====== The data

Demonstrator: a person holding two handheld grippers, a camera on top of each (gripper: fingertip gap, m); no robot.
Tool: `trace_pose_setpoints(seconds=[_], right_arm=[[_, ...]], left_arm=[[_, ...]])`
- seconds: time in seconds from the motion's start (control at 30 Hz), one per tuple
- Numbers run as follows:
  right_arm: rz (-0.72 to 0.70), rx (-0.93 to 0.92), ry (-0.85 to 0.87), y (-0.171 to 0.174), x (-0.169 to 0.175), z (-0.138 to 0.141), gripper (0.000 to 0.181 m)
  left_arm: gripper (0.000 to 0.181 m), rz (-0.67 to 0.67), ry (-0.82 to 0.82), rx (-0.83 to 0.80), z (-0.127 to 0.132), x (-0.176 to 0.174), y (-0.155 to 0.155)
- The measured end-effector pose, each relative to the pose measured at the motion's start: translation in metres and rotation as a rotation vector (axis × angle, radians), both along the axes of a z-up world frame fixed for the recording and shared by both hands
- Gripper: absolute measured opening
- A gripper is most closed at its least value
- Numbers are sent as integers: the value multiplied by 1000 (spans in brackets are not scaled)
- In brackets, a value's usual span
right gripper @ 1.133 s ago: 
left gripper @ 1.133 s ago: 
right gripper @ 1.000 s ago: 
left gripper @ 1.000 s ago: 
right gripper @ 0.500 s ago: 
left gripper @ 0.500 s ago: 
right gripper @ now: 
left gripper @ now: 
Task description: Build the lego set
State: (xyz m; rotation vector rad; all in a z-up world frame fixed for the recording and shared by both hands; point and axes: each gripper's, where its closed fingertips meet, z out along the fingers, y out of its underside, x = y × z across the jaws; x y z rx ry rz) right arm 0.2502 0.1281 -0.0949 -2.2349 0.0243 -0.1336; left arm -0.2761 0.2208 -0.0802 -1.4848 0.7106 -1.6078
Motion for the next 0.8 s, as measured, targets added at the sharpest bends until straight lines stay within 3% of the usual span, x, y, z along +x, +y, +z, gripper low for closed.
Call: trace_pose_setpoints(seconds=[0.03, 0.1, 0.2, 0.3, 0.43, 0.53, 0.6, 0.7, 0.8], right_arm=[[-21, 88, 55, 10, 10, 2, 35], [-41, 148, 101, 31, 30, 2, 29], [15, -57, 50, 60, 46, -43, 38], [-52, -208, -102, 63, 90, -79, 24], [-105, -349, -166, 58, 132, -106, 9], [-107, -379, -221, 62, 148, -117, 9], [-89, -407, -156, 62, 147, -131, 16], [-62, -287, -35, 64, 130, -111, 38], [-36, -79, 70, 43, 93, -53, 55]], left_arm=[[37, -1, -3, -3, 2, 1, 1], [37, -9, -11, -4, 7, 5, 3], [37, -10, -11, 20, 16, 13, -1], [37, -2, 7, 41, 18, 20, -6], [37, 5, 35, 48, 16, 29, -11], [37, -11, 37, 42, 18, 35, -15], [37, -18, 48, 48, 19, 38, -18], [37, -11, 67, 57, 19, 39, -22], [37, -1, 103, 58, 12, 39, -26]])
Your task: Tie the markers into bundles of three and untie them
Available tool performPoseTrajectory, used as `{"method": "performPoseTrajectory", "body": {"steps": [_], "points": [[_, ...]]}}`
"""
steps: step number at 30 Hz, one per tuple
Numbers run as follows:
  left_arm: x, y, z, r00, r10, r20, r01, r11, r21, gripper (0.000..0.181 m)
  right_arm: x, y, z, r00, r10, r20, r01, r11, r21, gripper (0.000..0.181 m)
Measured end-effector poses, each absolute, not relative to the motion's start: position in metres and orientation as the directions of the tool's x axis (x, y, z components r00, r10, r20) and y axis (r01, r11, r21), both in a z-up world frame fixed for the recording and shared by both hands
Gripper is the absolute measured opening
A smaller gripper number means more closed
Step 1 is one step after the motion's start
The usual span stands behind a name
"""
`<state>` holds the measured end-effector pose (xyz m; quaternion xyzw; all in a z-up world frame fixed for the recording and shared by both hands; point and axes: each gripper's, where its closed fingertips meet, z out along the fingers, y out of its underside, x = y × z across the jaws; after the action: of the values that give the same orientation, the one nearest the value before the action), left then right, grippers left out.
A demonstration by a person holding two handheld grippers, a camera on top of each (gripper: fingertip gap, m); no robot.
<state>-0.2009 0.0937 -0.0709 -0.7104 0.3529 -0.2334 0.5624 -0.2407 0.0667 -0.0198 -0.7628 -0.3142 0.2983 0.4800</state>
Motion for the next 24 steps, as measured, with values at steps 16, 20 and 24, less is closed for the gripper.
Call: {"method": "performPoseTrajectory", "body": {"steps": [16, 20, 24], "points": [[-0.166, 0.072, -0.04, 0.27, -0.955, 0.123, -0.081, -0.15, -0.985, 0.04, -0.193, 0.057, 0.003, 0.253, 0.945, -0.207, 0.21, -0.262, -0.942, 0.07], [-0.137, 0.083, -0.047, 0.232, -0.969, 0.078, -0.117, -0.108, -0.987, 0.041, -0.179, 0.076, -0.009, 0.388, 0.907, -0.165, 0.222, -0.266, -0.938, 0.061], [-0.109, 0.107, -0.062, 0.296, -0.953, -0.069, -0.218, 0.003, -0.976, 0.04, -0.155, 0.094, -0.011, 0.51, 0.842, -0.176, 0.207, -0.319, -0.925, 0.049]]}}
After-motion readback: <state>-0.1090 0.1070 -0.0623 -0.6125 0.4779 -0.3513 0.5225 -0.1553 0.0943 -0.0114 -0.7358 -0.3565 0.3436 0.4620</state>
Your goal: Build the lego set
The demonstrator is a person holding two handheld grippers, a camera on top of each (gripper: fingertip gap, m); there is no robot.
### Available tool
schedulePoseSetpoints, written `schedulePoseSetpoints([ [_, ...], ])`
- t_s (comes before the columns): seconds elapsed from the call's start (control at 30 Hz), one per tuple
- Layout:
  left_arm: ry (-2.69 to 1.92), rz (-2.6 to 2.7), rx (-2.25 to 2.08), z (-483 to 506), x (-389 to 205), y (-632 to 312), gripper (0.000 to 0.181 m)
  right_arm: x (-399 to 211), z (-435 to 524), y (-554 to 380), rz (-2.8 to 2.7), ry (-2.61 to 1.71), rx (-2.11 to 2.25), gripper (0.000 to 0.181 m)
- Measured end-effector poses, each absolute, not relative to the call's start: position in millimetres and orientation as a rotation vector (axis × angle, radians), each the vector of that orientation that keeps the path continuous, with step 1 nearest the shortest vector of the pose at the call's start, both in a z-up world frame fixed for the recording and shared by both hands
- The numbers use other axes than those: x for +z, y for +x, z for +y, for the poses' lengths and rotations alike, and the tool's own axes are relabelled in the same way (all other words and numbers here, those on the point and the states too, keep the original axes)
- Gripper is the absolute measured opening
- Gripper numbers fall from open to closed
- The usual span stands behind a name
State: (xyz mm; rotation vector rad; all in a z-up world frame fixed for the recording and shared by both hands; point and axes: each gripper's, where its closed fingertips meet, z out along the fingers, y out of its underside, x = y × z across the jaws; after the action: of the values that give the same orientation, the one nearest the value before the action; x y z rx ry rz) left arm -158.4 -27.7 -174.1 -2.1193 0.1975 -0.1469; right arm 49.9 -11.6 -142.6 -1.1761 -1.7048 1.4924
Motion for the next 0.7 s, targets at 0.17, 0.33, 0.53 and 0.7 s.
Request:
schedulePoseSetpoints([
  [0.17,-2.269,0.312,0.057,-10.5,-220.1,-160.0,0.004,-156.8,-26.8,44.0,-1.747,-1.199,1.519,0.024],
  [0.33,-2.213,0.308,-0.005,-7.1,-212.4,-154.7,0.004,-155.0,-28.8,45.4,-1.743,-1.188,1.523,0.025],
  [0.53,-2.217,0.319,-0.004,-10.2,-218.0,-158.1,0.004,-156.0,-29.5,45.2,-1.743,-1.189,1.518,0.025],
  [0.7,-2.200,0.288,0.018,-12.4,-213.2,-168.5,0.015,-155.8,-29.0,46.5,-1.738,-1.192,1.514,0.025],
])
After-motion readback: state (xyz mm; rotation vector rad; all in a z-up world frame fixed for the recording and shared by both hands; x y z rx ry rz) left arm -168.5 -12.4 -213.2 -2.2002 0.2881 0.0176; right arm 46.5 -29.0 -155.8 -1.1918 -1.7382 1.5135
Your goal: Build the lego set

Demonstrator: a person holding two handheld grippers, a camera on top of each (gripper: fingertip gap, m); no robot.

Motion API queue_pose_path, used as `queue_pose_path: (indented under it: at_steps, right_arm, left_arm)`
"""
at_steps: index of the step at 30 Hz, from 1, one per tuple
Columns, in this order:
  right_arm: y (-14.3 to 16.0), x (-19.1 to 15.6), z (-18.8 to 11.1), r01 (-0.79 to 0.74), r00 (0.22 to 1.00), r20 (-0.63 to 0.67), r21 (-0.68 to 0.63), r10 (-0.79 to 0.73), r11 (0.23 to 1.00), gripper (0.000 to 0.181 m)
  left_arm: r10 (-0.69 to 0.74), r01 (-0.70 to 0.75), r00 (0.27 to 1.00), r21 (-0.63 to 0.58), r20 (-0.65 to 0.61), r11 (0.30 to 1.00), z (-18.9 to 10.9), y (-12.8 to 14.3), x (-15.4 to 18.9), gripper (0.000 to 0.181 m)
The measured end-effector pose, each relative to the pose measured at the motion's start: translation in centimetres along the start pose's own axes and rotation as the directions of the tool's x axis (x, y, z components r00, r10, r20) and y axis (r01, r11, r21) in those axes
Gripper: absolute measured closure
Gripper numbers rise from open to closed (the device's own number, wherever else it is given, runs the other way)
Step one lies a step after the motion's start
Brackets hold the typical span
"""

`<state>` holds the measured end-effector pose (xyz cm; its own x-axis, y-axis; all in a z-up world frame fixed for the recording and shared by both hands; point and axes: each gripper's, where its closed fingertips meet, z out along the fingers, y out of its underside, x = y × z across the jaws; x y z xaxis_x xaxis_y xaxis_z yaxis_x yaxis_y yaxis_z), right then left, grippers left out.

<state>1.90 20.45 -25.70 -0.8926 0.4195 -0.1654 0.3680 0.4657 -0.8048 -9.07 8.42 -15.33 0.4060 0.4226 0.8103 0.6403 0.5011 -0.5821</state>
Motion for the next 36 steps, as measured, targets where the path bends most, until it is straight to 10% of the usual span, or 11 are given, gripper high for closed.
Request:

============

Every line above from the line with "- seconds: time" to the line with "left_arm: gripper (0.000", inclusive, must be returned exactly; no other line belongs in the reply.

- seconds: time in seconds from the motion's start (control at 30 Hz), one per tuple
- Numbers run as follows:
  right_arm: rz (-0.72 to 0.70), rx (-0.93 to 0.92), ry (-0.85 to 0.87), y (-0.171 to 0.174), x (-0.169 to 0.175), z (-0.138 to 0.141), gripper (0.000 to 0.181 m)
  left_arm: gripper (0.000 to 0.181 m), rz (-0.67 to 0.67), ry (-0.82 to 0.82), rx (-0.83 to 0.80), z (-0.127 to 0.132), x (-0.176 to 0.174), y (-0.155 to 0.155)

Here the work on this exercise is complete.